Roma. "Il Popolo di Dio, cioè la Chiesa, non ha bisogno di soldi sporchi e se viene qualche benefattore con un’offerta frutto del sangue di gente sfruttata, maltratta, schiavizzata, con il lavoro mal pagato, io dirò a questa gente, 'per favore portati indietro il tuo assegno, brucialo'". Quel che bisogna fare, invece, “è avvicinarsi a Dio con mani purificate, evitando il male e praticando il bene e la giustizia”. A dirlo è stato il Papa, nell’udienza generale del mercoledì, la cui catechesi era imperniata sul rapporto tra misericordia e correzione divina. Francesco parte dalla relazione tra padre e figlio, cui “spesso i profeti fanno riferimento per parlare del rapporto di alleanza tra Dio e il suo popolo”, una relazione che “si è snaturata”.
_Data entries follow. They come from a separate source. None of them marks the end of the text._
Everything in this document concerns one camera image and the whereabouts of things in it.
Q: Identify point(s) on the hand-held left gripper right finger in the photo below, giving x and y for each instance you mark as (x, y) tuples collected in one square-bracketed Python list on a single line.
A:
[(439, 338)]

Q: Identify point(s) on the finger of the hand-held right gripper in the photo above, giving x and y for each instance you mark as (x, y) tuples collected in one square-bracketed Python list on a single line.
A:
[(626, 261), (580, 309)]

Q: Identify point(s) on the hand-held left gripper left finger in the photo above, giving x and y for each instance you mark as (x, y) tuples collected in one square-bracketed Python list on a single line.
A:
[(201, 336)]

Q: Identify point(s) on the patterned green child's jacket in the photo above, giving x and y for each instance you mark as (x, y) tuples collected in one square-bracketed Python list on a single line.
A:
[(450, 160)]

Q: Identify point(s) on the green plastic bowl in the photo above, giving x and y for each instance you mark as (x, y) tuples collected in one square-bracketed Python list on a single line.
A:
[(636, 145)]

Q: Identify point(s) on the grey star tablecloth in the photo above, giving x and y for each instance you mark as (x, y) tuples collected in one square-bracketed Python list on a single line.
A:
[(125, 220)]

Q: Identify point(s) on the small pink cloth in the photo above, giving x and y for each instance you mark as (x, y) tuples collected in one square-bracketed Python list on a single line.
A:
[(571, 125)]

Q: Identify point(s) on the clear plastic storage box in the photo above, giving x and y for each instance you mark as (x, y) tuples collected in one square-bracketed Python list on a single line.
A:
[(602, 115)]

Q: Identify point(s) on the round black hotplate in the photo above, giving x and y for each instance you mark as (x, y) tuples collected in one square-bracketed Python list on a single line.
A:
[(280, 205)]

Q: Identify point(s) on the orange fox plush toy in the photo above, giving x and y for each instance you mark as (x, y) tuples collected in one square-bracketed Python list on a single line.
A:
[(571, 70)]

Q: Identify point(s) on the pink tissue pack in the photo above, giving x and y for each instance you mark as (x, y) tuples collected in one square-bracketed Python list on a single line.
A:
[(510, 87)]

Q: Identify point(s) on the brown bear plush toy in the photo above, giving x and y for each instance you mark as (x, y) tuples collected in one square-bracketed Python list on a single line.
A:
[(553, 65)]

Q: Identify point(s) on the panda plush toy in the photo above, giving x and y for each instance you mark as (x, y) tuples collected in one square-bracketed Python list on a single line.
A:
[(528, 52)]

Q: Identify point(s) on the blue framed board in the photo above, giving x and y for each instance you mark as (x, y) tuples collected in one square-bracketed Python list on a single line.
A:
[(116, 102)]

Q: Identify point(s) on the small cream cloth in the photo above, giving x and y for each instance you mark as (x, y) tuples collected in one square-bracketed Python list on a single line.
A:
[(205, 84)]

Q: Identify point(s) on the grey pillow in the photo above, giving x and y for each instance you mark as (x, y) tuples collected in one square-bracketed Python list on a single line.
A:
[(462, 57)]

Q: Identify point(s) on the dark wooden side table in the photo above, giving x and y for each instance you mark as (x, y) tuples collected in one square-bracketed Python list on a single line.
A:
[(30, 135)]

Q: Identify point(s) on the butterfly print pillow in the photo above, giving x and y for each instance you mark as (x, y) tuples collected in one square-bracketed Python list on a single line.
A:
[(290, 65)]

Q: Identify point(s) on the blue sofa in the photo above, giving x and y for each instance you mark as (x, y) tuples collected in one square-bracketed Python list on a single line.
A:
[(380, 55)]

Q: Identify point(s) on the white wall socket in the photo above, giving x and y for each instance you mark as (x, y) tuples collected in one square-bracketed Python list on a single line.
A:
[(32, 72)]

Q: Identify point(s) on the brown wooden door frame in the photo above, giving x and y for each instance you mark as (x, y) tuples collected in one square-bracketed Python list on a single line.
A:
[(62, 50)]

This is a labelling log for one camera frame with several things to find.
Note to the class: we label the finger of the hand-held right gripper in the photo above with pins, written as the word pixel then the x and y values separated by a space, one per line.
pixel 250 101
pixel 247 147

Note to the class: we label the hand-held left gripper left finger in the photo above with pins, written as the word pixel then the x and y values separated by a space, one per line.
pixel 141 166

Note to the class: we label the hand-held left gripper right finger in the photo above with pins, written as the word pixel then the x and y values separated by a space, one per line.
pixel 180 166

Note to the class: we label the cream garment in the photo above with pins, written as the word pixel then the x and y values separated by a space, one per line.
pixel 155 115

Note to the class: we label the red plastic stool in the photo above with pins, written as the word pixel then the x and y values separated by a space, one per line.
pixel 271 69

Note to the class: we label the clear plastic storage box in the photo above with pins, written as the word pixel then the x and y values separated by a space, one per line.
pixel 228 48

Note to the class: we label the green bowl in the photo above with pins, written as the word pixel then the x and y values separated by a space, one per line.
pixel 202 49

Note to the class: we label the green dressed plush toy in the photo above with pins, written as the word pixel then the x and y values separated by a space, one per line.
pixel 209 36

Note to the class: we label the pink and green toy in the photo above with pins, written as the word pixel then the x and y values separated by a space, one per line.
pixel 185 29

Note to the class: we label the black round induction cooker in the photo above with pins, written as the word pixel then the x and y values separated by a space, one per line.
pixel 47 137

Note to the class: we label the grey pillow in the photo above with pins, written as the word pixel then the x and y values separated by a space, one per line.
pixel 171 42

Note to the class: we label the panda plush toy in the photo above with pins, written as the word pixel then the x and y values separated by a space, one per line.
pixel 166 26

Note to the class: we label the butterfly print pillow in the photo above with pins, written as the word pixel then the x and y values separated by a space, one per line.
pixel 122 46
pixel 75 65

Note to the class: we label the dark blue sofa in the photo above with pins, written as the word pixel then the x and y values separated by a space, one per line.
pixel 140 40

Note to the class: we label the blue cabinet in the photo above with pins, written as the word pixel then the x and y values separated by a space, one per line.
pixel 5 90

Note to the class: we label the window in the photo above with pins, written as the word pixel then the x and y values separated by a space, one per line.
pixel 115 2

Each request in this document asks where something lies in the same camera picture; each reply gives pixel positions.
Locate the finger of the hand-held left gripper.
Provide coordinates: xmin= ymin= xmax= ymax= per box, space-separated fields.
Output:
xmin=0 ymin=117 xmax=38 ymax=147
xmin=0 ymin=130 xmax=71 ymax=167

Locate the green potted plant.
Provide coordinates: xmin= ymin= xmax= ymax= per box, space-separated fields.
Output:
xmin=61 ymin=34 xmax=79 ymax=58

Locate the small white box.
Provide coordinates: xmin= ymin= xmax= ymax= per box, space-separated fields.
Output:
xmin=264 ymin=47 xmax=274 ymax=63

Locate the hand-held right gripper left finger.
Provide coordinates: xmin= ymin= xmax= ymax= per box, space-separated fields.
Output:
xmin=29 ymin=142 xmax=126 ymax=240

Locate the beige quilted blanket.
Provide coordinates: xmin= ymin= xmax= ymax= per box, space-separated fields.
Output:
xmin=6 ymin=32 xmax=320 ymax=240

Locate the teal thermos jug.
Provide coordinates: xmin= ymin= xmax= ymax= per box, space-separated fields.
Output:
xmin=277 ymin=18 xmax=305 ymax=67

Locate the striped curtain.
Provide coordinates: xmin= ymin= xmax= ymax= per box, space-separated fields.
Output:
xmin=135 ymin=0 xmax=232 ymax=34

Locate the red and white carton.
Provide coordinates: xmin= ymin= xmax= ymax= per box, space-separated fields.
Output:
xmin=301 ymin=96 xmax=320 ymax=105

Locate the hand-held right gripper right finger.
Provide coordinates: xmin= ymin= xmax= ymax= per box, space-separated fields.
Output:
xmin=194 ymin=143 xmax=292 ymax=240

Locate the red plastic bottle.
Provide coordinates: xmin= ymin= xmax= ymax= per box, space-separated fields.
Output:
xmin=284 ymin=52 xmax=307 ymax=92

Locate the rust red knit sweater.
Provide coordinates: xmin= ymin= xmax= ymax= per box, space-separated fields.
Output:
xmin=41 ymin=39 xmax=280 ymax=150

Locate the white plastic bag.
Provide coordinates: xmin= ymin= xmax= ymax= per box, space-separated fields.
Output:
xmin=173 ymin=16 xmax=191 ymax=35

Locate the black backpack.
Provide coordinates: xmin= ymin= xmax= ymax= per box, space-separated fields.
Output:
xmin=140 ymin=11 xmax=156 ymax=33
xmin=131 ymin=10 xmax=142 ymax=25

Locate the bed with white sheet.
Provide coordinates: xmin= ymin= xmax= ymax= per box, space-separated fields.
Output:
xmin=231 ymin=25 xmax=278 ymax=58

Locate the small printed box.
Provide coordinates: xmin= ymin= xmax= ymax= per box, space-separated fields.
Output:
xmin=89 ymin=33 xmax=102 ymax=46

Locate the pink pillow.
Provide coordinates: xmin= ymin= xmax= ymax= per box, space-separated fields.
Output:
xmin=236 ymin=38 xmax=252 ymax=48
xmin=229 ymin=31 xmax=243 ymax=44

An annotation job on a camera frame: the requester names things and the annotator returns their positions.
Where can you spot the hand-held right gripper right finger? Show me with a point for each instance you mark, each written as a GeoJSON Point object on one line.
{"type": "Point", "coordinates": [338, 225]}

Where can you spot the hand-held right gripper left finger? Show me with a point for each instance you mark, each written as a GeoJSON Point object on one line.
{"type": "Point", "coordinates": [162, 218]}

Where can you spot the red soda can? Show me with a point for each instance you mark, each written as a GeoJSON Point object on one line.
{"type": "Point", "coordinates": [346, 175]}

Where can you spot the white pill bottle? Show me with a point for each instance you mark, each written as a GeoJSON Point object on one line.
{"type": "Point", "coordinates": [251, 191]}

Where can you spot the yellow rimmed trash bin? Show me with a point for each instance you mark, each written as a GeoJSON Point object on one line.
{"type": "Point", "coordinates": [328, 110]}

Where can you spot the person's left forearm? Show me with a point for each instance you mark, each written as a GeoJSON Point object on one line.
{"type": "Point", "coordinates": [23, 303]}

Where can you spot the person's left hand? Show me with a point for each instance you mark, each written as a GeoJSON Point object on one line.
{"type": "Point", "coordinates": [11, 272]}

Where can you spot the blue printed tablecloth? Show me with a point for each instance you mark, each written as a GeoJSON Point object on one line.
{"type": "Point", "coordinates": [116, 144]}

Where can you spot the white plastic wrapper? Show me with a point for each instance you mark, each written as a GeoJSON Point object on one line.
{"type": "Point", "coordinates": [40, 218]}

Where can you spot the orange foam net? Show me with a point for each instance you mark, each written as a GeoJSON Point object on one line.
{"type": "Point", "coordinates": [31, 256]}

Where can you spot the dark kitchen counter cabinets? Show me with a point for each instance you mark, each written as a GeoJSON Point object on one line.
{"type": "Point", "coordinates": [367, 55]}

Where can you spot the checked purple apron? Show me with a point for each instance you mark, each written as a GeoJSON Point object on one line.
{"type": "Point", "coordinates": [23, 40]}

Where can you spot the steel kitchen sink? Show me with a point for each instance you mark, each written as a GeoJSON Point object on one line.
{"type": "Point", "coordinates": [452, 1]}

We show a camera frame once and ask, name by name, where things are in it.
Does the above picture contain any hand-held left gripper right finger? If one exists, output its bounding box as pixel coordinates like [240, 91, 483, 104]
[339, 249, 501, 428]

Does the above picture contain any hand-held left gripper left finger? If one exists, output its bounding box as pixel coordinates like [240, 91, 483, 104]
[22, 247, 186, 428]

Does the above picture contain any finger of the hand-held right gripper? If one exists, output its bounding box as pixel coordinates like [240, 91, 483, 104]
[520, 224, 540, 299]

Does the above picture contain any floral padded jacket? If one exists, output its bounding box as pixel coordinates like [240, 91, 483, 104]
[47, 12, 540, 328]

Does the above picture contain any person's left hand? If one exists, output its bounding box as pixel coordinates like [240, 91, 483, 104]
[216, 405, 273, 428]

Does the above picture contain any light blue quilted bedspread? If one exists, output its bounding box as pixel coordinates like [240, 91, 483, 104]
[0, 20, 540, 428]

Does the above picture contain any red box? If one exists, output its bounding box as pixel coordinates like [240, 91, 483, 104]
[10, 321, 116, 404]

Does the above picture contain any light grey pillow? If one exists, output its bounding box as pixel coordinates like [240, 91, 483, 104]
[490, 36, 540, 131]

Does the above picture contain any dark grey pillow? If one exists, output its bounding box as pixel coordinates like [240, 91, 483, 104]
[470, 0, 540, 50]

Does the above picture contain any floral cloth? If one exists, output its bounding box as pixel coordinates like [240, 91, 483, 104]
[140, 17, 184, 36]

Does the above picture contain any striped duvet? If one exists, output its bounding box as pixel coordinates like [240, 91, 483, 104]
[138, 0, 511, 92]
“La missione educativa dei genitori – ha aggiunto il Pontefice – mira a farli crescere nella libertà, a renderli responsabili, capaci di compiere opere di bene per sé e per gli altri. Invece, a causa del peccato, la libertà diventa pretesa di autonomia e l’orgoglio porta alla contrapposizione e all’illusione di autosufficienza. Ecco allora che Dio richiama il suo popolo. Avete sbagliato strada. Affettuosamente e amaramente dice il ‘mio’ popolo, - Dio non rinnega mai noi. Questa appartenenza dovrebbe essere vissuta nella fiducia e nell’obbedienza, con la consapevolezza che tutto è dono che viene dall’amore del Padre. E invece, ecco la vanità, la stoltezza e l’idolatria”. Ecco il peccato, che “è uno stato di sofferenza”. Tuttavia, “anche questo momento doloroso è in vista della salvezza. La prova è data perché il popolo possa sperimentare l’amarezza di chi abbandona Dio, e quindi confrontarsi con il vuoto desolante di una scelta di morte. La sofferenza, conseguenza inevitabile di una decisione autodistruttiva, deve far riflettere il peccatore per aprirlo alla conversione e al perdono. Questo è il cammino della misericordia divina: Dio non ci tratta secondo le nostre colpe”.
[**Video_box_2**]La punizione, ha sottolineato il Papa, “diventa lo strumento per provocare a riflettere. Si comprende così che Dio perdona il suo popolo, fa grazia e non distrugge tutto, ma lascia aperta sempre la porta alla speranza. La salvezza implica la decisione di ascoltare e lasciarsi convertire, ma rimane sempre dono gratuito. Il Signore, quindi, nella sua misericordia, indica una strada che non è quella dei sacrifici rituali, ma piuttosto della giustizia. Il culto viene criticato non perché inutile in sé stesso, ma perché, invece di esprimere la conversione, pretende di sostituirla; e diventa così ricerca della propria giustizia, creando l’ingannevole convinzione che siano i sacrifici a salvare, non la misericordia divina che perdona il peccato”.